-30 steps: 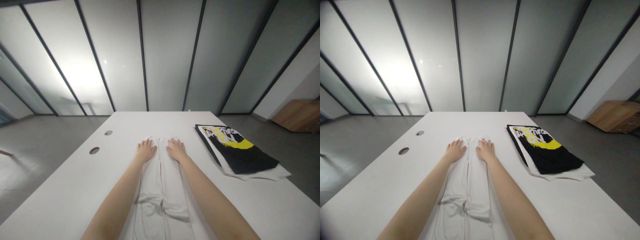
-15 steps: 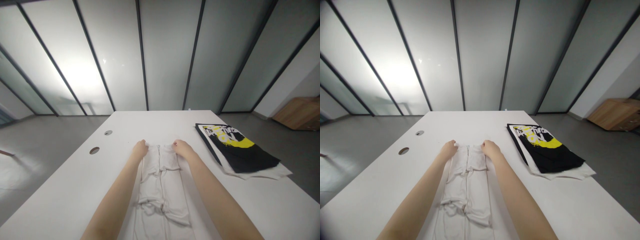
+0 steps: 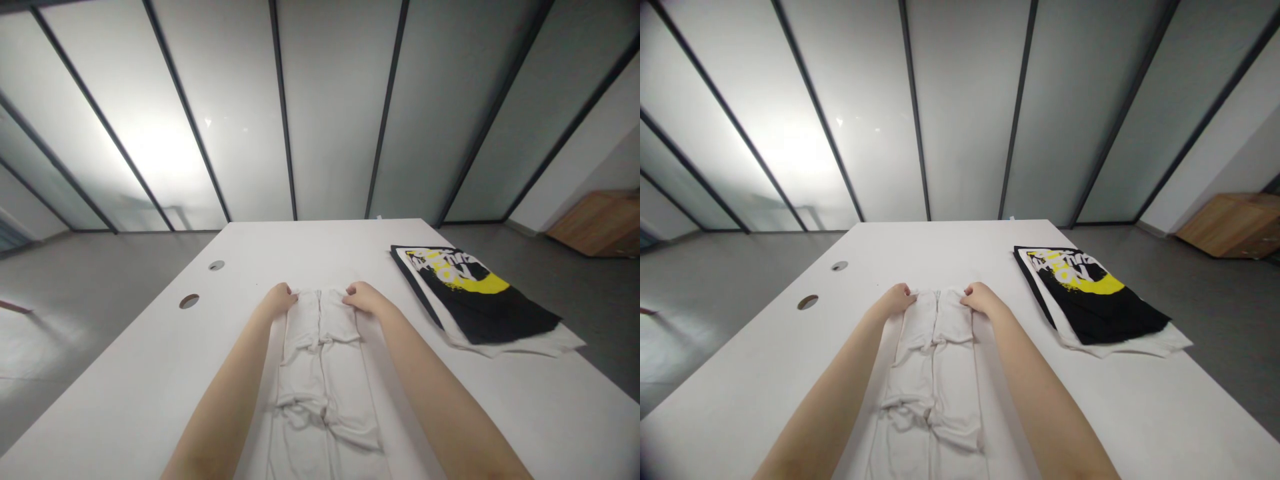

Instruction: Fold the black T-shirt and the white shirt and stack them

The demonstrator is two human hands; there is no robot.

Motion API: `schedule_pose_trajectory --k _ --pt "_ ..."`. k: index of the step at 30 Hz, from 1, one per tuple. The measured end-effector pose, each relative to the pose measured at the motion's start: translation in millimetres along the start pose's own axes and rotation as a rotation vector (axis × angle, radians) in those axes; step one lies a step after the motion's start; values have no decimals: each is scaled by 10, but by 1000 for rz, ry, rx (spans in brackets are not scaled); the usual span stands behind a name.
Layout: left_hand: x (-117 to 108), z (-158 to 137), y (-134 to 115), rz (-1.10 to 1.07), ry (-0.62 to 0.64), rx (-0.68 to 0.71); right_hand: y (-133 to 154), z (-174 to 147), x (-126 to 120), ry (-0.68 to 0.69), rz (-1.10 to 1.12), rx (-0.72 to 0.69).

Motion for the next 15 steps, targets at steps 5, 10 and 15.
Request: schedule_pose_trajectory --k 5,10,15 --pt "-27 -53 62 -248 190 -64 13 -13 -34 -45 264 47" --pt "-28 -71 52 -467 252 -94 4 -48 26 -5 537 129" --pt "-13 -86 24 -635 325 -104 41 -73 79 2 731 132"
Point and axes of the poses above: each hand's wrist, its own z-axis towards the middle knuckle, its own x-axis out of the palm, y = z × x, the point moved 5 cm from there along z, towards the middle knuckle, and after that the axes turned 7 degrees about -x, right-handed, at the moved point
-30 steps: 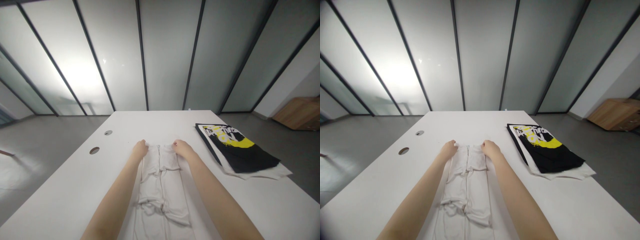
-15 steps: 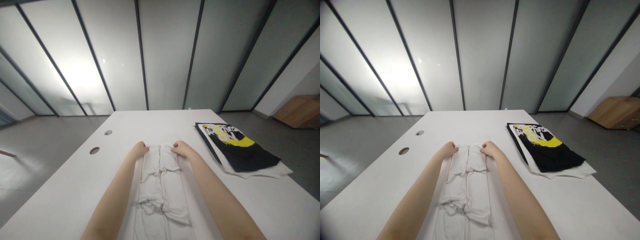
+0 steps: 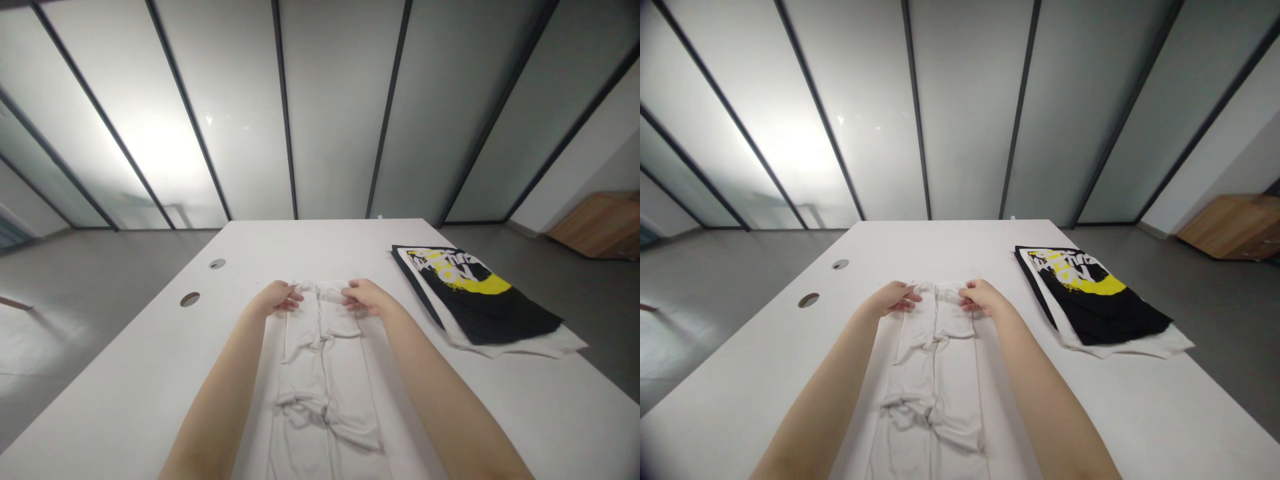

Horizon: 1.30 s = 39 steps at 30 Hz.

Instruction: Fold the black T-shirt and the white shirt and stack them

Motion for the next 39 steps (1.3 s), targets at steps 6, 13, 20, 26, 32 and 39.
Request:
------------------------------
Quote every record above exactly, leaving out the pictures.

-30 steps: 
-15 steps: 
+0 steps: 

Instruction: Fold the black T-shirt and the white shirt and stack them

The demonstrator is two human hands; there is no robot.

Motion API: `schedule_pose_trajectory --k _ --pt "_ ..."`. k: index of the step at 30 Hz, from 1, one per tuple. The measured end-effector pose, each relative to the pose measured at the motion's start: translation in millimetres along the start pose's own axes and rotation as a rotation vector (axis × angle, radians) in those axes; step one lies a step after the motion's start; values have no decimals: each is scaled by 10, but by 1000 for rz, ry, rx (spans in brackets are not scaled); the usual span stands behind a name.
Layout: left_hand: x (-117 to 108), z (-158 to 137), y (-134 to 115), rz (-1.10 to 1.07), ry (-0.62 to 0.64), rx (-0.68 to 0.71); right_hand: y (-133 to 154), z (-174 to 147), x (-126 to 120), ry (-0.68 to 0.69), rz (-1.10 to 1.12), rx (-0.72 to 0.69).

Motion for the next 15 steps, targets at steps 5, 10 and 15.
Request: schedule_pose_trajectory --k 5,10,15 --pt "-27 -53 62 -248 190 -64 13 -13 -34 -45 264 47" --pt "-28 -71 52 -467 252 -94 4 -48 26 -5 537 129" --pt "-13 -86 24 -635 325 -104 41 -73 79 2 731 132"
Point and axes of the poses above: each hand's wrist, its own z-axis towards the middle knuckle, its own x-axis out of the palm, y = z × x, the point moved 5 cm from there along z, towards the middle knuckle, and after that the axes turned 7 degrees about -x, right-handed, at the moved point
-30 steps: 
-15 steps: 
+0 steps: 

Horizon: 1.30 s = 39 steps at 30 Hz.

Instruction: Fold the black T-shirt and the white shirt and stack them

Motion for the next 39 steps (1.3 s), targets at steps 6, 13, 20, 26, 32 and 39.
Request:

The exercise requires nothing more.